Каковы эффективные способы использования Dropout в глубоком обучении?

● Согласно (Srivastava, 2013) Dropout, нейронные сети можно обучать вместе со стохастическим градиентным спуском. Отсев выполняется независимо для каждого учебного случая в каждом мини-пакете. Отсев можно использовать с любой функцией активации, и их эксперименты с логистическими, tanh и выпрямленными линейными модулями дали сравнимые результаты, однако требовалось различное количество времени на обучение, и исправленные линейные модули были самыми быстрыми для обучения.

● Kingma et al., 2015 рекомендовали, чтобы для выпадения требовалось указать частоту выпадения, которая представляет собой вероятность выпадения нейрона. Коэффициенты отсева обычно оптимизируются с помощью поиска по сетке. Кроме того, Variational Dropout - это изысканный перевод Gaussian Dropout как экстраординарного примера байесовской регуляризации. Этот метод позволяет нам настраивать частоту отсева и, в принципе, может использоваться для установки индивидуальных показателей отсева для каждого слоя, нейрона или даже веса.

● Другой эксперимент (Ba et al., 2013) по увеличению количества скрытых единиц в алгоритме глубокого обучения. Одна примечательная особенность регуляризации отсева состоит в том, что она обеспечивает значительно более высокую производительность с большим количеством скрытых единиц, поскольку все единицы имеют эквивалентную вероятность быть исключенными.

Как реализовать отсев в глубоких нейронных сетях?

● Как правило, используйте небольшое значение выпадения нейронов, составляющее 20% -50%, при этом 20% представляют собой отличную отправную точку. Слишком низкая вероятность оказывает незначительное влияние и стоит слишком высоких результатов при недостаточном обучении системой.

● Вероятно, вы обнаружите признаки улучшения, когда в более крупной сети используется отсев, что даст модели больше шансов изучить бесплатные изображения.

● Используйте отсев при приближении (очевидном) так же, как и скрытые отряды. Использование отсева на каждом уровне системы продемонстрировало отличные результаты.

использованная литература

● Шривастава Н., Хинтон Г., Крижевский А., Суцкевер И. и Салахутдинов Р., 2014. Отсев: простой способ предотвратить переобучение нейронных сетей.
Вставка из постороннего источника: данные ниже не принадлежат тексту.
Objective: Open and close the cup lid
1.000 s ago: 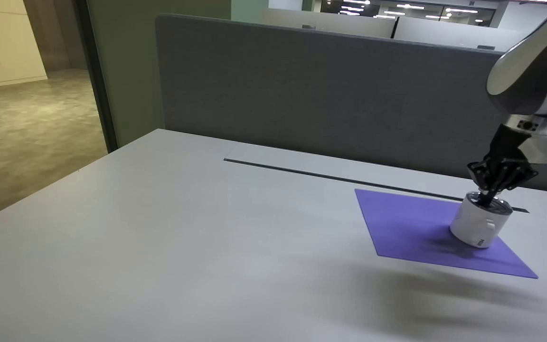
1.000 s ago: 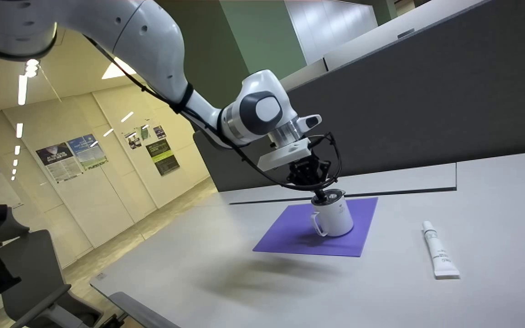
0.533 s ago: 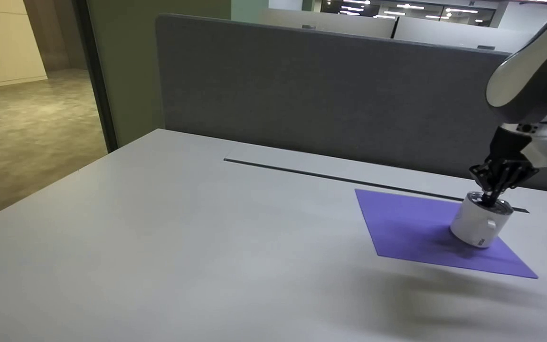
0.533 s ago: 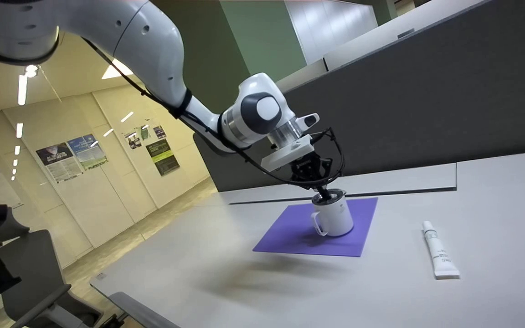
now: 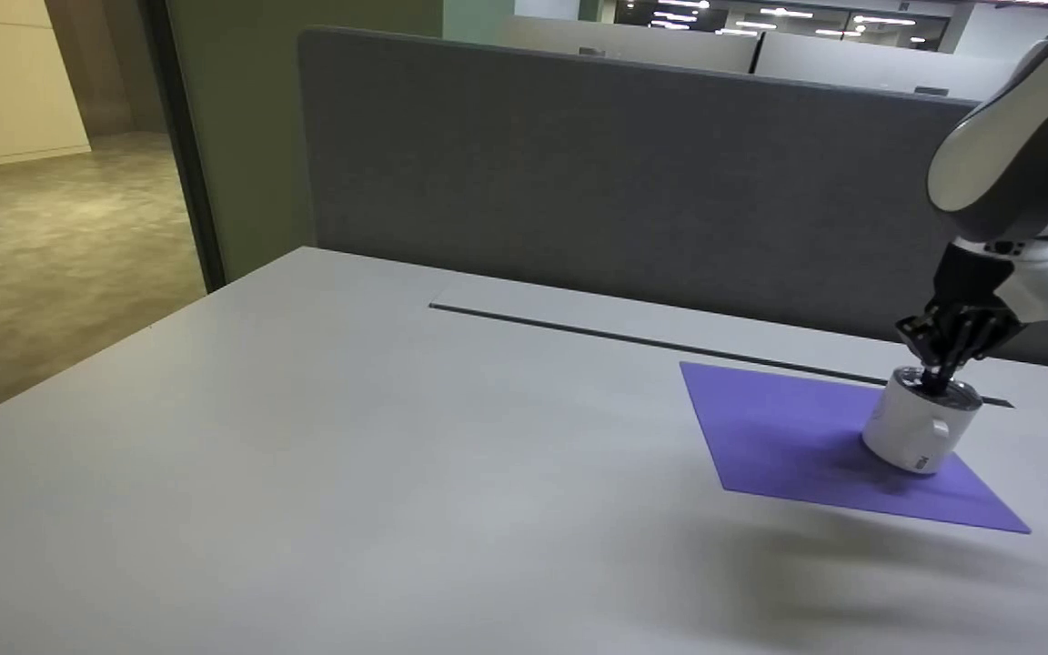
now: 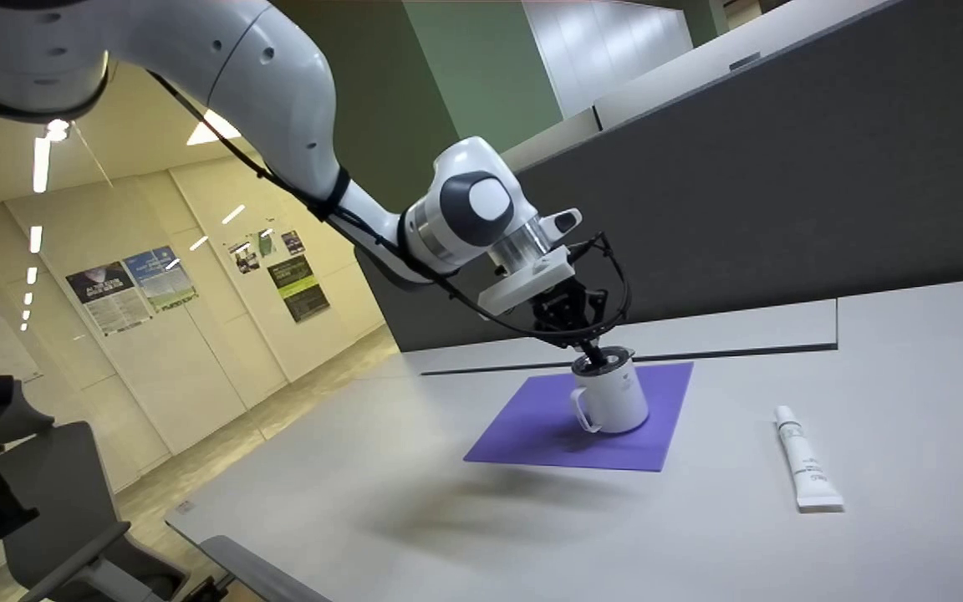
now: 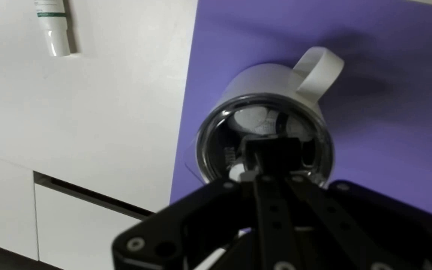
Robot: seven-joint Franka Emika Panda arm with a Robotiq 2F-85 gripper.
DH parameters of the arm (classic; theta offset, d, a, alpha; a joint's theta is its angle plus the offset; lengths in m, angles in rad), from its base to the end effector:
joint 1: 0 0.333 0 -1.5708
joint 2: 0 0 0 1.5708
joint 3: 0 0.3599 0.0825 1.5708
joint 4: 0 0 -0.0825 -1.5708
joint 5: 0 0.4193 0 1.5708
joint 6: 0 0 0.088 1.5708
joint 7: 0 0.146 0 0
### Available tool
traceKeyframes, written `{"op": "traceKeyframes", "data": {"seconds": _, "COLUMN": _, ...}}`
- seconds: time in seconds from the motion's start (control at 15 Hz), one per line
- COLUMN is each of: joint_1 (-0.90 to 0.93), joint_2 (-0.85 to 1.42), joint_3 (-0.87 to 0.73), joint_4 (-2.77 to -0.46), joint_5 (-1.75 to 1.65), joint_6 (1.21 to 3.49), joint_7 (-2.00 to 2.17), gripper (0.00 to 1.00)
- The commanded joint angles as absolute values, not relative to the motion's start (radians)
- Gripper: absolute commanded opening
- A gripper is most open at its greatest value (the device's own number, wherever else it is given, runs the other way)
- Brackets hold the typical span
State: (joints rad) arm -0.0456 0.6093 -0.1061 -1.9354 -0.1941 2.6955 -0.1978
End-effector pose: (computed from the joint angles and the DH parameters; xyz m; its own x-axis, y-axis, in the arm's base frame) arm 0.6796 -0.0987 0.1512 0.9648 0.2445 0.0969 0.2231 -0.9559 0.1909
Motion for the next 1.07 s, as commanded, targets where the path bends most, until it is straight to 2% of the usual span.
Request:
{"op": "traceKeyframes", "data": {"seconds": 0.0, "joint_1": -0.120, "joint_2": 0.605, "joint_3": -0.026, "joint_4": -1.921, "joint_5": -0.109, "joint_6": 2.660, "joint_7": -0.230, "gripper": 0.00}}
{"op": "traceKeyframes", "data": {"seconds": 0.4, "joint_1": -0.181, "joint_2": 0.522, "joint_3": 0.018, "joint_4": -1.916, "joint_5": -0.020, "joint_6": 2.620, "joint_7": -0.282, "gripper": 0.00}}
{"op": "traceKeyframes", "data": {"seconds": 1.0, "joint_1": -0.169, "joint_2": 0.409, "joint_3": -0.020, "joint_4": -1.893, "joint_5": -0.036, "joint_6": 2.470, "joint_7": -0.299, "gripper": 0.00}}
Журнал исследований машинного обучения, 15 (1), стр. 1929–1958.

● Хинтон, Г.Е., Шривастава, Н., Крижевский, А., Суцкевер, И. и Салахутдинов, Р.Р., 2012. Улучшение нейронных сетей путем предотвращения совместной адаптации детекторов признаков. Препринт arXiv arXiv: 1207.0580.

● Вейджер, С., Ван, С. и Лян, П.С., 2013. Обучение выбыванию как адаптивная регуляризация. В достижениях в системах обработки нейронной информации (стр. 351–359).
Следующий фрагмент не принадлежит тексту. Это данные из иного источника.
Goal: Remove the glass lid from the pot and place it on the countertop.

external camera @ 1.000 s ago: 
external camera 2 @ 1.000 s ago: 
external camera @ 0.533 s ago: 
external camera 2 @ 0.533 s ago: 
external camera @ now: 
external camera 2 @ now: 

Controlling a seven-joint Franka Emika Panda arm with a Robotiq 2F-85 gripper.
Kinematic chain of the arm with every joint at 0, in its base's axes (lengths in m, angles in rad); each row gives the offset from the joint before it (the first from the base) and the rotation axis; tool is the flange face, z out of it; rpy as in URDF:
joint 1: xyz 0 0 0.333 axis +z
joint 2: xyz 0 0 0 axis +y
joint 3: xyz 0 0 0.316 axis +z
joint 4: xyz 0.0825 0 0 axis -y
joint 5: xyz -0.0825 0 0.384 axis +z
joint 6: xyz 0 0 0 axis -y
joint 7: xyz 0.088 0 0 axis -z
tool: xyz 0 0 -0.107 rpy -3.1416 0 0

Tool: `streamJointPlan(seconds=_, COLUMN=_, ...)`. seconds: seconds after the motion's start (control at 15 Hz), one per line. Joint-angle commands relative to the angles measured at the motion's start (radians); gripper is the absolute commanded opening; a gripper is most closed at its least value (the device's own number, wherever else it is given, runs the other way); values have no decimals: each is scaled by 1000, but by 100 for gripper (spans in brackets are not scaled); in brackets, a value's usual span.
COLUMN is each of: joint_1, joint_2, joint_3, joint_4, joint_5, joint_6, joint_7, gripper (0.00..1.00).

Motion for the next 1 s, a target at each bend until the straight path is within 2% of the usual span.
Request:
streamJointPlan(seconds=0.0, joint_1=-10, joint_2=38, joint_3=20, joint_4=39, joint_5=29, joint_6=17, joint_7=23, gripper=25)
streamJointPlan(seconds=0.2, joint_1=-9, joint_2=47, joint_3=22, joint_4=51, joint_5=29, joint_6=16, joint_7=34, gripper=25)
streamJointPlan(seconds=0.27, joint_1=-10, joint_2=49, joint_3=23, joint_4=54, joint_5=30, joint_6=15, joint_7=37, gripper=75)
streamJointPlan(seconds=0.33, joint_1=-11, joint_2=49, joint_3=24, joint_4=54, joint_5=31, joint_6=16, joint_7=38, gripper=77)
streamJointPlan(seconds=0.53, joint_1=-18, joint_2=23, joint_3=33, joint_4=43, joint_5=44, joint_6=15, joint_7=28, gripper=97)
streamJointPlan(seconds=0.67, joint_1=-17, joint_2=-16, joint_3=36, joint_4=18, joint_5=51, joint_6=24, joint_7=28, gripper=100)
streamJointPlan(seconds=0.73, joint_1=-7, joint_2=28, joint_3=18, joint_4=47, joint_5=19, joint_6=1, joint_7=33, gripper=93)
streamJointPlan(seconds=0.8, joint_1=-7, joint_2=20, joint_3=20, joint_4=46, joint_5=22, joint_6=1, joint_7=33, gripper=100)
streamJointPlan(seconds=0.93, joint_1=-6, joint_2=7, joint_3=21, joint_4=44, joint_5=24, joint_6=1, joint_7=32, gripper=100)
● Сривастава, Н., 2013. Улучшение нейронных сетей с отсевами. Университет Торонто, 182 (566), стр.7.

● Kingma, D.P., Salimans, T., and Welling, M., 2015. Вариационный отсев и трюк с локальной репараметризацией. В достижениях в системах обработки нейронной информации (стр. 2575–2583).

● Ба, Дж., И Фрей, Б., 2013. Адаптивный отсев для обучения глубоких нейронных сетей. В достижениях в системах обработки нейронной информации (стр. 3084–3092).

А теперь поделитесь своими мыслями в Twitter, Linkedin и Github !!

Согласны или не согласны с идеями и примерами Саурава Сингла? Хотите рассказать нам свою историю?

Твитните @ SauravSingla_08, комментарий Saurav_Singla и звезду SauravSingla прямо сейчас!